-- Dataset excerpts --
# # # # #

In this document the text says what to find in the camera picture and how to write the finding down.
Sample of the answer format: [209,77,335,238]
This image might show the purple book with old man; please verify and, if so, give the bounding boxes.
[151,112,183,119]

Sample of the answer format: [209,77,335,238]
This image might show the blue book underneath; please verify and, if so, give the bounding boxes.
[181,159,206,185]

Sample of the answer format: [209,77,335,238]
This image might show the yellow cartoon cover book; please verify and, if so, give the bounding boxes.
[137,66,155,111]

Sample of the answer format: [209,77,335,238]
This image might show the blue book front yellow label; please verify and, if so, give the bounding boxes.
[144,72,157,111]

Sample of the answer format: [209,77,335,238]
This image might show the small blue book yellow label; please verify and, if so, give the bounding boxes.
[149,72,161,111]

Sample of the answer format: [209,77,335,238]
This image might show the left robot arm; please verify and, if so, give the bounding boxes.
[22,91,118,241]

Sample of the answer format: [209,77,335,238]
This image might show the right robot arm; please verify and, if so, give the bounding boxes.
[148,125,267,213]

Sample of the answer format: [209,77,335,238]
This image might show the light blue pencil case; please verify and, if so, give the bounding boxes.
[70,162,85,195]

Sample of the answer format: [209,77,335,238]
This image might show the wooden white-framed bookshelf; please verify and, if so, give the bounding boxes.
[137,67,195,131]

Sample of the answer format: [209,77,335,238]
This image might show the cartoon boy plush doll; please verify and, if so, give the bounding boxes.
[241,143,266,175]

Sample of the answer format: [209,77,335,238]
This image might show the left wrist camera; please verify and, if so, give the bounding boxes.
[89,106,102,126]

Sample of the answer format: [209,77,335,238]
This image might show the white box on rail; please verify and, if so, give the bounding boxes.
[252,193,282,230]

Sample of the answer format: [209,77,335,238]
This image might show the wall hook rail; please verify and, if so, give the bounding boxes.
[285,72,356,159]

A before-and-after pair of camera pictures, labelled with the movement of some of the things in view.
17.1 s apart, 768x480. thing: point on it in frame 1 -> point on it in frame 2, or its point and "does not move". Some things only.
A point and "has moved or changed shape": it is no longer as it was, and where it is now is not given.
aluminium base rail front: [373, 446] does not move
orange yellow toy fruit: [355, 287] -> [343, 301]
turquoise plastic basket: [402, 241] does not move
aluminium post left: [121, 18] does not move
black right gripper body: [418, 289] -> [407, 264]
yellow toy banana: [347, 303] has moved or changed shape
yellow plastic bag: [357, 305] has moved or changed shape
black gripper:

# # # # #

-- Exercise --
The expected response consists solely of the lines from the one with "17.1 s apart, 768x480." through the end of the records, repeated exactly.

-- Result --
17.1 s apart, 768x480. thing: point on it in frame 1 -> point on it in frame 2, or its point and "does not move". Some things only.
A point and "has moved or changed shape": it is no longer as it was, and where it is now is not given.
aluminium base rail front: [373, 446] does not move
orange yellow toy fruit: [355, 287] -> [343, 301]
turquoise plastic basket: [402, 241] does not move
aluminium post left: [121, 18] does not move
black right gripper body: [418, 289] -> [407, 264]
yellow toy banana: [347, 303] has moved or changed shape
yellow plastic bag: [357, 305] has moved or changed shape
black gripper:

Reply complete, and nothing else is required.